In the past few years, many IP camera providers have begun to offer onboard storage capability with SD cards. Ever-increasing memory card capacity and compression standards such as H.264 are helping fuel wider adoption.

“SD cards are a valuable backup tool. It should be employed not as redundancy, but as a backup tool, which is especially useful when relying solely on a network in the event of a failure,” says Ken Jones, director of strategic accounts for Hikvision-USA.

Standalone IP cameras outfitted with the removable storage—normally with 16GB or 32GB Secure Digital High Capacity (SDHC) cards—are able to record a few days of footage inside the camera. Typically these models are geared toward applications such as small office settings or retail shops.

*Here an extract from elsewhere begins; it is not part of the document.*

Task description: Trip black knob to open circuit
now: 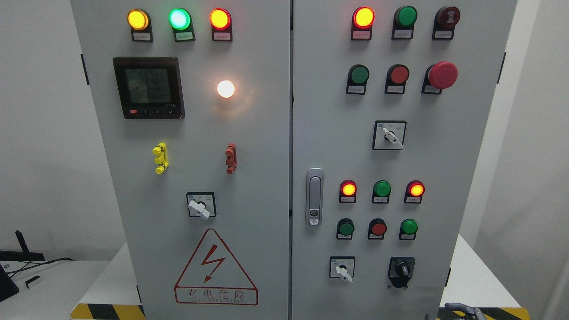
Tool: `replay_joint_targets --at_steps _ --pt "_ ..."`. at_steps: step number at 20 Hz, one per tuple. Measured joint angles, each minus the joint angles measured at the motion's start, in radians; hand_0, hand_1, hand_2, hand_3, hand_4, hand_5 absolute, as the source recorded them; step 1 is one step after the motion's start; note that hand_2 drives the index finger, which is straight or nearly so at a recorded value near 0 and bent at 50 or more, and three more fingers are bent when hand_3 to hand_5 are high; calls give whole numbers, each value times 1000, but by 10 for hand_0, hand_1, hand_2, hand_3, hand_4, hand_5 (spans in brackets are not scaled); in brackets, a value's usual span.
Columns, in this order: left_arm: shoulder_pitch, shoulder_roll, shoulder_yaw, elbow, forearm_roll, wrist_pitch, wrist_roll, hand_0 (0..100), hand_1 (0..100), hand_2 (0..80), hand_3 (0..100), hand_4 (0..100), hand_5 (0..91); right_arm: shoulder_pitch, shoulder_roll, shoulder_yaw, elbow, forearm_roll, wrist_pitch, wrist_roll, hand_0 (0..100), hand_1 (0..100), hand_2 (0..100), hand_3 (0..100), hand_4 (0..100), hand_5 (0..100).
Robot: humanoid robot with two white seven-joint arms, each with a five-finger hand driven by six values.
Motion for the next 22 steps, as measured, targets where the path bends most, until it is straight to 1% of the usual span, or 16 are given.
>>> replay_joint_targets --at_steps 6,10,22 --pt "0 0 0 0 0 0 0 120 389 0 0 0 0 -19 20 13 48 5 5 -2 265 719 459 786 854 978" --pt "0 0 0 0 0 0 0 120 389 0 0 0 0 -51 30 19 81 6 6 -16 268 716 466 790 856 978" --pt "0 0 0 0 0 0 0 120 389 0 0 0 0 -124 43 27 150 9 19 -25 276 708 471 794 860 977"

Notably, in 2009 the Secure Digital Association, which develops and publishes technical standards for SD card technology, released a new specification for the cards called Secure Digital Extended Capacity (SDXC).

This next-generation SDXC memory card specification increases storage capacity up to 2TB. Although it could be five or more years before 1TB or 2TB SDXC cards hit the security industry, 64GB and 128GB SDXC cards are expected to provide viable onboard storage options in a far shorter time frame.

The greatly increased memory capability of SDXC cards clears the way for video surveillance at sites that are otherwise not conducive for installing servers and other recording platform infrastructure.

Nonetheless, as with the adoption of most technologies, there are various limitations that must be considered. Namely, video management systems (VMS) for the most part do not currently support data transfers from SD cards, although VMS providers such as Milestone Systems are developing this functionality.

Is Centralized Storage a Thing of the Past?

Emblematic of technology’s sometimes “game-changing” evolution, higher performance network cameras and greater memory capacity offered by SDXC cards has some industry pundits foretelling the demise of today’s centralized storage. The suggestion here is that storing video at the edge will offer campuses greater surveillance flexibility. Case in point: An organization could install freestanding cameras throughout its facility without increasing its existing centralized storage capacity.